**What is expected:**
What lines of the material below hold the string "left"? Copy them out.

**Given material:**
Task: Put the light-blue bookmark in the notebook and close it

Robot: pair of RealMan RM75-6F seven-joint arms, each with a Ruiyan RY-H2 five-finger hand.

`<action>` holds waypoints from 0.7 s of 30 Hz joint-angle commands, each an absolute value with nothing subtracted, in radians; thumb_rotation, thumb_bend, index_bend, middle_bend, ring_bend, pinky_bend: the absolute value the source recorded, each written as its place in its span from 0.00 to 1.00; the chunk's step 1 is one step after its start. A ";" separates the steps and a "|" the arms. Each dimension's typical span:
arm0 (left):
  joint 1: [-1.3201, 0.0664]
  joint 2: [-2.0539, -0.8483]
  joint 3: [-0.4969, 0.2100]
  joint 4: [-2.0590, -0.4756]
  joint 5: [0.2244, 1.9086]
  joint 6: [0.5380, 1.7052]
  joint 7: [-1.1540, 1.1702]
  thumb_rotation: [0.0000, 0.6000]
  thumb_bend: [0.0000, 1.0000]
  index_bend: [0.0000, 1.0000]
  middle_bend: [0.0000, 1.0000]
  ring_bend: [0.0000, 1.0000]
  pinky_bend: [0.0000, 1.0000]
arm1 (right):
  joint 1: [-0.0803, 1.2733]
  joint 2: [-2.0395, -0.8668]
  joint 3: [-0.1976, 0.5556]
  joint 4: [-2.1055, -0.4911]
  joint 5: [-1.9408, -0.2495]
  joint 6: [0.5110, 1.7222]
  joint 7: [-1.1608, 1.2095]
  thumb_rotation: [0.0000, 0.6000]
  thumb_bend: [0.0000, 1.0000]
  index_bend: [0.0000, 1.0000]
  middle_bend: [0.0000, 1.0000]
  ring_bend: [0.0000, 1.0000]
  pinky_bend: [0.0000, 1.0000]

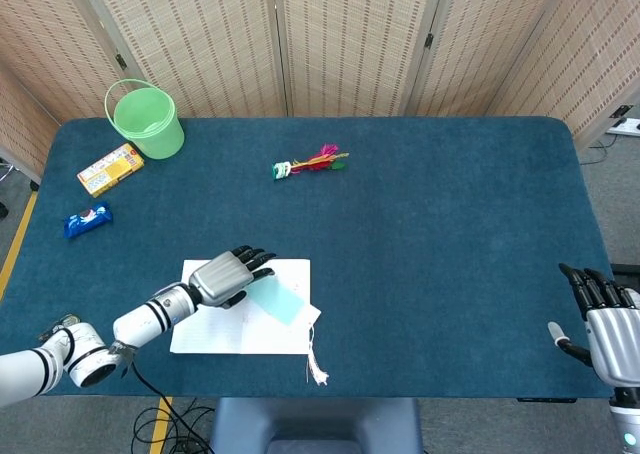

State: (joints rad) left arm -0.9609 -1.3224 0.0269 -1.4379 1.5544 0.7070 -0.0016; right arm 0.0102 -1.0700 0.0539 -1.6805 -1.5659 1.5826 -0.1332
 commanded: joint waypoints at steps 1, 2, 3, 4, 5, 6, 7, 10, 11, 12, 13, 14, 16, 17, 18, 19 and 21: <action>-0.961 -1.320 0.021 -1.469 1.550 0.709 0.013 0.94 0.61 0.22 0.00 0.00 0.14 | 0.009 -1.071 0.053 -1.678 -1.566 1.584 -0.130 1.00 0.19 0.13 0.21 0.15 0.24; -0.961 -1.322 0.019 -1.479 1.543 0.708 0.019 0.83 0.62 0.23 0.00 0.00 0.14 | 0.009 -1.071 0.053 -1.677 -1.566 1.584 -0.128 1.00 0.19 0.13 0.21 0.15 0.24; -0.961 -1.325 0.015 -1.493 1.535 0.706 0.028 0.75 0.62 0.24 0.00 0.00 0.14 | 0.008 -1.071 0.053 -1.675 -1.565 1.584 -0.126 1.00 0.19 0.13 0.21 0.15 0.24; -0.961 -1.328 0.012 -1.502 1.529 0.705 0.035 0.65 0.62 0.24 0.00 0.00 0.14 | 0.008 -1.070 0.053 -1.673 -1.564 1.584 -0.124 1.00 0.19 0.13 0.21 0.15 0.24; -0.961 -1.330 0.010 -1.506 1.525 0.704 0.040 0.58 0.62 0.24 0.00 0.00 0.14 | 0.007 -1.070 0.054 -1.672 -1.564 1.584 -0.124 1.00 0.19 0.13 0.21 0.15 0.24; -0.962 -1.334 0.007 -1.512 1.519 0.703 0.048 0.52 0.62 0.25 0.00 0.00 0.14 | 0.007 -1.070 0.054 -1.671 -1.563 1.584 -0.122 1.00 0.19 0.13 0.21 0.15 0.24; -0.962 -1.339 0.004 -1.517 1.514 0.702 0.058 0.48 0.62 0.25 0.00 0.00 0.14 | 0.007 -1.070 0.053 -1.670 -1.564 1.585 -0.120 1.00 0.19 0.13 0.21 0.15 0.24; -0.968 -1.370 -0.012 -1.528 1.482 0.693 0.106 0.37 0.62 0.25 0.00 0.00 0.13 | 0.006 -1.071 0.052 -1.664 -1.562 1.582 -0.113 1.00 0.19 0.13 0.21 0.15 0.24; -0.970 -1.378 -0.016 -1.529 1.470 0.689 0.124 0.34 0.62 0.25 0.00 0.00 0.13 | 0.006 -1.072 0.052 -1.663 -1.562 1.582 -0.111 1.00 0.19 0.13 0.21 0.15 0.24; -0.973 -1.391 -0.022 -1.528 1.452 0.684 0.149 0.32 0.62 0.25 0.00 0.00 0.13 | 0.006 -1.072 0.052 -1.661 -1.561 1.583 -0.109 1.00 0.19 0.13 0.21 0.15 0.24; -0.974 -1.401 -0.026 -1.527 1.438 0.681 0.167 0.31 0.62 0.25 0.00 0.00 0.13 | 0.005 -1.072 0.052 -1.659 -1.562 1.584 -0.107 1.00 0.19 0.13 0.21 0.15 0.24; -0.976 -1.416 -0.032 -1.522 1.419 0.679 0.193 0.30 0.62 0.25 0.00 0.00 0.13 | 0.004 -1.072 0.052 -1.658 -1.562 1.584 -0.105 1.00 0.19 0.13 0.20 0.15 0.24; -0.979 -1.437 -0.039 -1.515 1.385 0.673 0.228 0.28 0.62 0.25 0.00 0.00 0.13 | 0.004 -1.072 0.052 -1.656 -1.560 1.584 -0.103 1.00 0.19 0.13 0.20 0.15 0.24; -0.980 -1.447 -0.043 -1.511 1.367 0.670 0.244 0.28 0.62 0.25 0.00 0.00 0.13 | 0.003 -1.072 0.052 -1.655 -1.560 1.584 -0.101 1.00 0.19 0.13 0.20 0.15 0.24; -0.983 -1.458 -0.047 -1.507 1.343 0.664 0.266 0.27 0.62 0.26 0.00 0.00 0.13 | 0.002 -1.072 0.052 -1.653 -1.559 1.585 -0.100 1.00 0.19 0.13 0.20 0.15 0.24; -0.986 -1.466 -0.049 -1.504 1.325 0.660 0.282 0.27 0.62 0.26 0.00 0.00 0.13 | 0.002 -1.073 0.051 -1.652 -1.559 1.585 -0.098 1.00 0.19 0.13 0.20 0.15 0.24; -0.991 -1.481 -0.051 -1.495 1.290 0.656 0.322 0.26 0.62 0.26 0.00 0.00 0.13 | 0.001 -1.073 0.051 -1.650 -1.558 1.586 -0.095 1.00 0.19 0.13 0.20 0.15 0.24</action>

**Completed exercise:**
arm0 (left):
State: (joints rad) left arm -0.9609 -1.3224 0.0269 -1.4379 1.5544 0.7070 -0.0016; right arm 0.0102 -1.0700 0.0539 -1.6805 -1.5659 1.5826 -0.1332

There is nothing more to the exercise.